2. Sample standard deviation

You should calculate the sample standard deviation when the dataset you’re working with represents a a sample taken from a larger population of interest.

The formula to calculate a sample standard deviation, denoted as s, is:

s = √Σ(xi – x̄)2 / (n – 1)

where:

• Σ: A symbol that means “sum”
• xi: The ith value in a dataset
• : The sample mean
• n: The sample size

### Population vs. Sample Standard Deviation: The Difference

From the formulas above, we can see that there is one tiny difference between the population and the sample standard deviation: When calculating the sample standard deviation, we divided by n-1 instead of N.

The reason for this is because when we calculate the sample standard deviation, we tend to underestimate the true variability in the population. In other words, our estimate of the true population standard deviation is biased.*

To correct this bias, we divide by n-1. This has been shown to make the sample standard deviation an unbiased estimate of the population standard deviation.

*Proof of this is beyond the scope of this article. For a mathematical proof, refer to this post from Stack Exchange.

### Population vs. Sample Standard Deviation: When to Use Each

Use the following practice problems to gain a better understanding of when you should use population vs sample standard deviation.

Practice Problem 1: Sports

Suppose a basketball coach wants to summarize the mean and standard deviation of points scored by the 12 players on his team.

When calculating the standard deviation of points scored, should he use the population or sample standard deviation formula?

Answer: He should use the population standard deviation because he is only interested in the points scored by his players and not any other players on any other team.

Practice Problem 2: Height

Suppose a gym teacher wants to summarize the mean and standard deviation of heights of students in his class.

When calculating the standard deviation of height, should he use the population or sample standard deviation formula?

Answer: He should use the population standard deviation because he is only interested in the height of students in this one particular class.

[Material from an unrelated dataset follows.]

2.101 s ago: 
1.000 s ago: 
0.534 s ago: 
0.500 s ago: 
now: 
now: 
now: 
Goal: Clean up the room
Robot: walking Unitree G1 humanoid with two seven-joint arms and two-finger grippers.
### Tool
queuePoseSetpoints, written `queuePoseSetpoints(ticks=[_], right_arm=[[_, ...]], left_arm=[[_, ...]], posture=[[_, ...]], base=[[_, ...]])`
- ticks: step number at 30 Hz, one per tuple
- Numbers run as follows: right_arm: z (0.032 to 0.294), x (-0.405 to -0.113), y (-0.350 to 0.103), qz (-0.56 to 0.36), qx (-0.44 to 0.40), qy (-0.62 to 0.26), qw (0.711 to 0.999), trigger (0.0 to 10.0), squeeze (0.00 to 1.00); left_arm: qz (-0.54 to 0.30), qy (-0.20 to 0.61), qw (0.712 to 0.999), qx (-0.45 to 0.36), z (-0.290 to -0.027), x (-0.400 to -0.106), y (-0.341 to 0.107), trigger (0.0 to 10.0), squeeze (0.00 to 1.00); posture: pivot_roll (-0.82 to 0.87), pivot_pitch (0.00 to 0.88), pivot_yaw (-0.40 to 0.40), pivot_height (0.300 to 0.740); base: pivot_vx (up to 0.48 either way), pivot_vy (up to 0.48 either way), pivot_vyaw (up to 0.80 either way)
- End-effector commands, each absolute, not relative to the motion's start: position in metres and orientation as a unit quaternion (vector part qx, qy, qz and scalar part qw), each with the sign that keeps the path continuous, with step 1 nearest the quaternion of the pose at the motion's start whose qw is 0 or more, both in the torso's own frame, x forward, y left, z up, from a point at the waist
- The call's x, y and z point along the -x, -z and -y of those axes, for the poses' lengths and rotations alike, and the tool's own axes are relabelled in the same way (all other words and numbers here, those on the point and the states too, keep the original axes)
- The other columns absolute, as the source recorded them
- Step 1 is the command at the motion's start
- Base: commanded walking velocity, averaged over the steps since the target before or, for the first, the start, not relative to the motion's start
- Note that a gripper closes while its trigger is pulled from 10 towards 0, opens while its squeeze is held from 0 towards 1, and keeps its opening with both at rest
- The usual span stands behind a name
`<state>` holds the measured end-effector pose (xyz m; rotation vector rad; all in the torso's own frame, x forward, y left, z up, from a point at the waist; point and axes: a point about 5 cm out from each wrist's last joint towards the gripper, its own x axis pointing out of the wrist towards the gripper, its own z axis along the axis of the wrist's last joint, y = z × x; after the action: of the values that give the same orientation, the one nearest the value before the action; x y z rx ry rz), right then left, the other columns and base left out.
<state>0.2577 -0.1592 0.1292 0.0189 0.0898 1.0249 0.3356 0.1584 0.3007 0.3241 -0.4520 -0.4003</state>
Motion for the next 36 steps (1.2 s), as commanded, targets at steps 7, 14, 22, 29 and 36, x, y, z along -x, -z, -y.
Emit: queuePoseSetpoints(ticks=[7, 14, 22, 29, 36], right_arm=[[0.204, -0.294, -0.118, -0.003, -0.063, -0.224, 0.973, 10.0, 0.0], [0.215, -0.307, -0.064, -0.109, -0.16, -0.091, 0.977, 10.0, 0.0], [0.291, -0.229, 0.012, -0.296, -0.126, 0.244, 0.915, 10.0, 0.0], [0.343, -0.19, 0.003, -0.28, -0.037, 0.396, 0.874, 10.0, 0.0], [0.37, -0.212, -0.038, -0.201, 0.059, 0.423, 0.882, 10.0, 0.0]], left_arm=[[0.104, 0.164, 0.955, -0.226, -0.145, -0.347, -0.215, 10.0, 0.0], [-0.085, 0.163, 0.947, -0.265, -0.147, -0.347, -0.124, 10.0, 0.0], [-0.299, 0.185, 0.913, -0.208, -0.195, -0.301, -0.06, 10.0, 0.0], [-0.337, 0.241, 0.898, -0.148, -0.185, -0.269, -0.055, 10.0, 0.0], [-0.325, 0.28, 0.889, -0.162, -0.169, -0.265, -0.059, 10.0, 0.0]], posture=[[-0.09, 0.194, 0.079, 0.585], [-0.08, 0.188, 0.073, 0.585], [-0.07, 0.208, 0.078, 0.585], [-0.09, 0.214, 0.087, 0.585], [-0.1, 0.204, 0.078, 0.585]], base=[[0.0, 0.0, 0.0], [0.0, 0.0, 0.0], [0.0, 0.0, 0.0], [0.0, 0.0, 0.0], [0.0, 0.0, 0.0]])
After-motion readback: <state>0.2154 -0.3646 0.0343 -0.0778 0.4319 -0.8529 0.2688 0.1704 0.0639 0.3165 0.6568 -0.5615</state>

Practice Problem 3: Biology

Suppose a biologist wants to summarize the mean and standard deviation of the weight of a particular species of turtles. She decides to go out and collect a simple random sample of 20 turtles from the population.

When calculating the standard deviation of weights, should she use the population or sample standard deviation formula?

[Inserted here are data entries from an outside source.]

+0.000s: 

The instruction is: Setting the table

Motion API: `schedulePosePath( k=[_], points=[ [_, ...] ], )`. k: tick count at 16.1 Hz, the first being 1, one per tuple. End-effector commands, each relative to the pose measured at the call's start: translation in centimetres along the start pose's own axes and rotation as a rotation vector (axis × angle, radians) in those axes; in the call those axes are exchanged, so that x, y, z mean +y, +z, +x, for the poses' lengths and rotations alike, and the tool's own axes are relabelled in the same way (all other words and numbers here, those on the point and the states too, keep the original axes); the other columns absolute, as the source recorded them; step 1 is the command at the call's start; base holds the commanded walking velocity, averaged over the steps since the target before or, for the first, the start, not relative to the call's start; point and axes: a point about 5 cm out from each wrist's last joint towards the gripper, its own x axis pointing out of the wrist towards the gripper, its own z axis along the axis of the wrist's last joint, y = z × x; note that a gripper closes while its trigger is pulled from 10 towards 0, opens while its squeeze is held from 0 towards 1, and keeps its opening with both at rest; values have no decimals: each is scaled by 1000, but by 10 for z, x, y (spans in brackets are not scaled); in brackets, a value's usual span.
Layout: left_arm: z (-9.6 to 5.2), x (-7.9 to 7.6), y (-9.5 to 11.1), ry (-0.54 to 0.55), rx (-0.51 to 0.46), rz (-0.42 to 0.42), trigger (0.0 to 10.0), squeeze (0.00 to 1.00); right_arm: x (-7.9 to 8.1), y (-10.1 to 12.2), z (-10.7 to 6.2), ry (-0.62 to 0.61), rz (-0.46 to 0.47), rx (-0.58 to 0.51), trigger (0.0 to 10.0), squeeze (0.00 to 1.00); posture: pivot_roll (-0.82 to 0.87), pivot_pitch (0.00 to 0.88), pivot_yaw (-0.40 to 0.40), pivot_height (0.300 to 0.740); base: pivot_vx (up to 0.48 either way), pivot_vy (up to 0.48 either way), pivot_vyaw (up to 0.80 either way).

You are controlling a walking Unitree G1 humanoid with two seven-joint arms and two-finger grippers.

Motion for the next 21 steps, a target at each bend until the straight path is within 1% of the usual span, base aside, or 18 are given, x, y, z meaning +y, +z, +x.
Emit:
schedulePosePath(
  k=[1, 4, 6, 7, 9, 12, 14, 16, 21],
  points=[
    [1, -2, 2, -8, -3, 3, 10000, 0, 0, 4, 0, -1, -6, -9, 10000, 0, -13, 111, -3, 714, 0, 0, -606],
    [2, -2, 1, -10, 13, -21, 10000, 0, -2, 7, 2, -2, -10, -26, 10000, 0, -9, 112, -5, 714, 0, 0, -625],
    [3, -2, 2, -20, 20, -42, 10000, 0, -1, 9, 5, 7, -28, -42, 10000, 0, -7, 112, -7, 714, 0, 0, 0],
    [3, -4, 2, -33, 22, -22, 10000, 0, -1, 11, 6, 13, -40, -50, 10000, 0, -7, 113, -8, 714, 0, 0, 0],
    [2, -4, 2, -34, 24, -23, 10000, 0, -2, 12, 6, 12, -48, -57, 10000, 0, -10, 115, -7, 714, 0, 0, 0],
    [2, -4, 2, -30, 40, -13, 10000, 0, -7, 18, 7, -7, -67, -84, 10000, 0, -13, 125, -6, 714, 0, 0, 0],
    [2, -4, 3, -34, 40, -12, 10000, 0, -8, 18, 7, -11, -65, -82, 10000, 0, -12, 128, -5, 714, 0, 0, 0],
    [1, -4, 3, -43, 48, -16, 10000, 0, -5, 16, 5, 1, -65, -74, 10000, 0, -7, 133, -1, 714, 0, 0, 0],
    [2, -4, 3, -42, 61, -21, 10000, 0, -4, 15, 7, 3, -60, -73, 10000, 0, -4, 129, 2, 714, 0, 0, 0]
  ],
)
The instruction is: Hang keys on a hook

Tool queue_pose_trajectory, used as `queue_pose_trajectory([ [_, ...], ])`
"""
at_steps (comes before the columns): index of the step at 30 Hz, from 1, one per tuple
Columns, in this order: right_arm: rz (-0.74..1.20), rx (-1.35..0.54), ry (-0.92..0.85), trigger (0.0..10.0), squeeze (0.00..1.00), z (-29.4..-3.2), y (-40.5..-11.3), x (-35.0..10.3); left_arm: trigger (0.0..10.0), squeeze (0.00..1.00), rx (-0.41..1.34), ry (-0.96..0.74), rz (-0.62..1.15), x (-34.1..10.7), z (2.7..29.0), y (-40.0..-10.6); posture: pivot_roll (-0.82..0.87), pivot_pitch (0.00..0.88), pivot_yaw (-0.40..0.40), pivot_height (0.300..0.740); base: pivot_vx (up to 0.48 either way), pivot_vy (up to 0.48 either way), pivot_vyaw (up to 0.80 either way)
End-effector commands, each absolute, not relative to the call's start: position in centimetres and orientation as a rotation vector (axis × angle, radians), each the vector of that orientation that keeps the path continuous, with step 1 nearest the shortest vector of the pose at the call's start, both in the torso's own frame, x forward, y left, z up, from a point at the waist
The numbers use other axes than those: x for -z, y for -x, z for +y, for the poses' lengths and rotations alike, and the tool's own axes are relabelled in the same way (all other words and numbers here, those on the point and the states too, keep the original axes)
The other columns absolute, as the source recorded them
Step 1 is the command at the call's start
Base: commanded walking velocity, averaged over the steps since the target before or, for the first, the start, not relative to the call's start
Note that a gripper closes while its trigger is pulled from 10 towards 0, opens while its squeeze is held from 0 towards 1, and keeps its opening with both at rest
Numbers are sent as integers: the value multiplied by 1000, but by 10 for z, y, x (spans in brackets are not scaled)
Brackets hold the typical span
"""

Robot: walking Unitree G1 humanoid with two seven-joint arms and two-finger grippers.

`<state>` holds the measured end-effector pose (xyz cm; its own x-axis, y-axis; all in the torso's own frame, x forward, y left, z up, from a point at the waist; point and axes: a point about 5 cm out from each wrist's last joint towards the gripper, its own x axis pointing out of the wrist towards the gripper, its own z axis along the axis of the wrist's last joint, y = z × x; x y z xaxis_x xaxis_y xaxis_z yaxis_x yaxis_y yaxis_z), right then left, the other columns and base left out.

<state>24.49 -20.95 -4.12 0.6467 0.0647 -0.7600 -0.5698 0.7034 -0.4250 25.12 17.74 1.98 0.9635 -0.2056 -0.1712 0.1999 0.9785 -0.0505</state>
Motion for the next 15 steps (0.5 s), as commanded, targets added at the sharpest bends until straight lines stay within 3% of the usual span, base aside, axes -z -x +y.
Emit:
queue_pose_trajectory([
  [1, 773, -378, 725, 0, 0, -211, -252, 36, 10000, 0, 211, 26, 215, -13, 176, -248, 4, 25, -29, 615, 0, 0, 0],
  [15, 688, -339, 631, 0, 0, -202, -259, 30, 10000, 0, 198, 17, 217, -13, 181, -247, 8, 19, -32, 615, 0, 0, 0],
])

Answer: She should use the sample standard deviation because she is interested in the weights of the entire population of turtles, not just the weights of the turtles in her sample.

Practice Problem 4: Manufacturing

Suppose an inspector wants to summarize the mean and standard deviation of the weight of tires produced at a certain factory. He decides to collect a simple random sample of 40 tires from the factory and weighs each of them.

When calculating the standard deviation of weights, should he use the population or sample standard deviation formula?

Answer: He should use the sample standard deviation because he is interested in the weights of all tires produced at this factory, not just the weights of the tires in his sample.